## [What to work on]
Keep only the lines of the material below that contain the word "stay". Copy those lines.
----------------
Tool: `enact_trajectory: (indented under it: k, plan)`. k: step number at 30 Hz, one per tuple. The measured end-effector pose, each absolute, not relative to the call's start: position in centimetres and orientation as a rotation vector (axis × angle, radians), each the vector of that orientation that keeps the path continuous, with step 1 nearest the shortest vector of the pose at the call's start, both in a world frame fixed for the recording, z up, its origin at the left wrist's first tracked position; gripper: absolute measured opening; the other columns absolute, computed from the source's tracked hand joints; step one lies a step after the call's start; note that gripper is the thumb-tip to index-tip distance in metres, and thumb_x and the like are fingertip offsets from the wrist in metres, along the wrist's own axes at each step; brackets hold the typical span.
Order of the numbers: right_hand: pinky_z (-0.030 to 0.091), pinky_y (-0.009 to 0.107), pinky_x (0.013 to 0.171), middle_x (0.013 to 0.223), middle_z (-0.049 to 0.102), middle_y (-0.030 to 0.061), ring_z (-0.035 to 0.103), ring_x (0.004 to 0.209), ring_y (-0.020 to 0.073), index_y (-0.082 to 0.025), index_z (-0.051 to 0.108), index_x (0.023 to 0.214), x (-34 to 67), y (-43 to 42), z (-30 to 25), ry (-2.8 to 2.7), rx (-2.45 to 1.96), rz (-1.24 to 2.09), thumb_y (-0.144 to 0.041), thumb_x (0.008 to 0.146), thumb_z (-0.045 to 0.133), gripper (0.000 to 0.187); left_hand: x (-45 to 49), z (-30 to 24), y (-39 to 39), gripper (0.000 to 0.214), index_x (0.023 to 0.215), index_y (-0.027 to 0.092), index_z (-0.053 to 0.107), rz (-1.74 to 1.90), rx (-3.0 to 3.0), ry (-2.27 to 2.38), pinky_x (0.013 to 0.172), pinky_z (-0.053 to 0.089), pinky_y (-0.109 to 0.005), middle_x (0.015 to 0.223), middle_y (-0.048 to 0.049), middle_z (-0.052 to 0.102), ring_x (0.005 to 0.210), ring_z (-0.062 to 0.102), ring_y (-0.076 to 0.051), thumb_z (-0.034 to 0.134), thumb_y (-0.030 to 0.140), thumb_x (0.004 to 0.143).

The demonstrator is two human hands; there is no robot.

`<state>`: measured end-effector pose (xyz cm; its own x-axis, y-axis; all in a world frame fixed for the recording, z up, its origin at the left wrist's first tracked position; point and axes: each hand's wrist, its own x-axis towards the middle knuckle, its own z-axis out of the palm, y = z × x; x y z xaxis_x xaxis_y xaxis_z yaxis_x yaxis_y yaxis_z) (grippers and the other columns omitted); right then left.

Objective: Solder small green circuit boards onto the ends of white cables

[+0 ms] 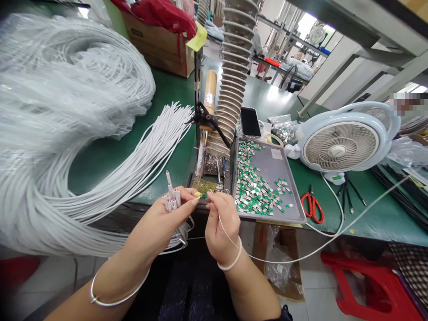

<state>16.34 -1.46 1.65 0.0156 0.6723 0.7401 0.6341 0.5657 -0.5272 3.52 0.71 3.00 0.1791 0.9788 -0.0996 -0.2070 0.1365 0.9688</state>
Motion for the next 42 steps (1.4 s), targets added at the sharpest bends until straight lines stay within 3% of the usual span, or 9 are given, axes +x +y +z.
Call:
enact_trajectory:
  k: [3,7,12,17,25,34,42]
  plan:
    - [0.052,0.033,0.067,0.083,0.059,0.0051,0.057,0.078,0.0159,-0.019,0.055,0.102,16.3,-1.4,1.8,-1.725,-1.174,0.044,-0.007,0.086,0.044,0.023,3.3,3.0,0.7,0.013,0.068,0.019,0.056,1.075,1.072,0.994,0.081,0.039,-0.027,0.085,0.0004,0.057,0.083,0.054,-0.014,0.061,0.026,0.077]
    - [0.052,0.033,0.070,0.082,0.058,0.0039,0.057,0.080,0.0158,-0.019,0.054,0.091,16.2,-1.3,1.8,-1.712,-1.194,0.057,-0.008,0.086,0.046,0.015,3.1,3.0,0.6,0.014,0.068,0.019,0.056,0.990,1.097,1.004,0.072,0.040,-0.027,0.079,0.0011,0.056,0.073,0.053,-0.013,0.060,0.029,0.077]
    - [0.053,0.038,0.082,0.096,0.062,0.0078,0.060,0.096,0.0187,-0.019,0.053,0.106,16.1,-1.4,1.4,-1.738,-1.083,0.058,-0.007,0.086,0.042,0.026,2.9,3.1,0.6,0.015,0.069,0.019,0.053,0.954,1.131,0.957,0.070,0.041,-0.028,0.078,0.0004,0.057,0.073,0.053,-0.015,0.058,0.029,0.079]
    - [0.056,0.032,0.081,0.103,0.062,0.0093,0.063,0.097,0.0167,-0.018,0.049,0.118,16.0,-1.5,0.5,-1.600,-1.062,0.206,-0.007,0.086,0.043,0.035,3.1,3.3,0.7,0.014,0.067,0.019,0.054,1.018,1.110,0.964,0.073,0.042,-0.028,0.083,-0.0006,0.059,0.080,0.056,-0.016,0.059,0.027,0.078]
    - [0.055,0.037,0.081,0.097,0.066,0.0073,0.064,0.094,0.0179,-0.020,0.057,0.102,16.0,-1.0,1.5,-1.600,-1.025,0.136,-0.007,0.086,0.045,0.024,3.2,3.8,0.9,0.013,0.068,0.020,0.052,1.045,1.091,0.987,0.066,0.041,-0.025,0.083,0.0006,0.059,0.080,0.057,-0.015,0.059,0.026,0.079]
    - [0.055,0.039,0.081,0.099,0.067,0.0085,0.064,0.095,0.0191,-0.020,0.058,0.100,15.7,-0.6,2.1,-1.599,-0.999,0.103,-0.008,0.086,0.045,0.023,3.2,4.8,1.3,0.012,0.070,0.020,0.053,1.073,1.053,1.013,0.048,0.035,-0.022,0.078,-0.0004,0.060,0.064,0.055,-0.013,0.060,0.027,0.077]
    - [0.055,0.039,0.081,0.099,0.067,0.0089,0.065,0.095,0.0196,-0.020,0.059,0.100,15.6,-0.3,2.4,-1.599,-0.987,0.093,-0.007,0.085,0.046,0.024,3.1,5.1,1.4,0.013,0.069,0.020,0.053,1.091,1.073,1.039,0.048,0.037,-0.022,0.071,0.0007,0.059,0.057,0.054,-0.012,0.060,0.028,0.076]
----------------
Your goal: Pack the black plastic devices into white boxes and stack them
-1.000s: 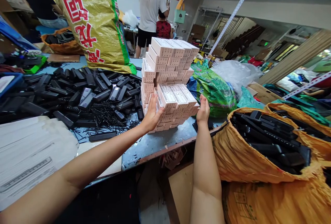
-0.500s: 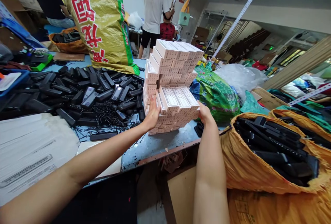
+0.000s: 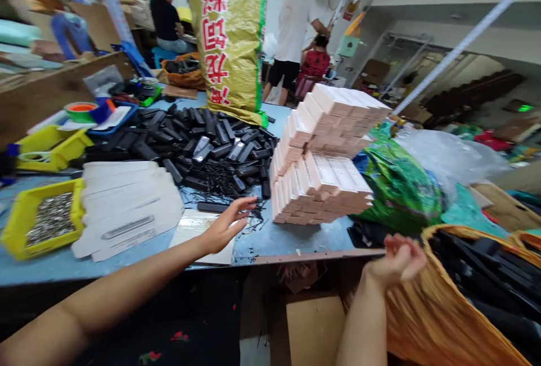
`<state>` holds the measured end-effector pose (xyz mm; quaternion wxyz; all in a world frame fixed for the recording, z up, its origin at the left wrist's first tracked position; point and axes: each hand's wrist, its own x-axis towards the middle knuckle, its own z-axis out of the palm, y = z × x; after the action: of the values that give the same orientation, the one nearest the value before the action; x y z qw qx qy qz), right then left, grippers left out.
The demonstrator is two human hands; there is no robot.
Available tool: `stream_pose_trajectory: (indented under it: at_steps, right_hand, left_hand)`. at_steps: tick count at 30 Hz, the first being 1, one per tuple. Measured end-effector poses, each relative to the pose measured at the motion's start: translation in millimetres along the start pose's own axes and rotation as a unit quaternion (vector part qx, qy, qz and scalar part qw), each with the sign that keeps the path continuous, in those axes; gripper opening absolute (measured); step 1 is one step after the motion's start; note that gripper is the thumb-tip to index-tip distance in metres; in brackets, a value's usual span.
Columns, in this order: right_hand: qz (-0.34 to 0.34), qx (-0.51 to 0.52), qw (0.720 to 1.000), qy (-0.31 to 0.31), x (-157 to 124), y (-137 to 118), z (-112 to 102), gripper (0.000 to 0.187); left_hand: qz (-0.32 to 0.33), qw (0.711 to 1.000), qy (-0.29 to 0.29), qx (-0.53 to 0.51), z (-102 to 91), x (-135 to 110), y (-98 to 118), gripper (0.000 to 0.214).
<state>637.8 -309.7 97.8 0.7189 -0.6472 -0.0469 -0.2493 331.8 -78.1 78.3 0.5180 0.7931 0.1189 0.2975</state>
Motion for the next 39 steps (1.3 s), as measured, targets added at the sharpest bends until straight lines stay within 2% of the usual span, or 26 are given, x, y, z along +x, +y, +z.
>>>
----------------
## [Written reply]
Motion for the next 42 steps (1.4 s), targets added at the sharpest bends until straight lines stay within 3% of the usual span, or 9 are given, axes +x +y +z.
Motion for the next 39 steps (1.3 s), as measured, targets added at the sharpest bends until straight lines stay within 2% of the usual span, or 26 are given, x, y, z along +x, +y, +z.

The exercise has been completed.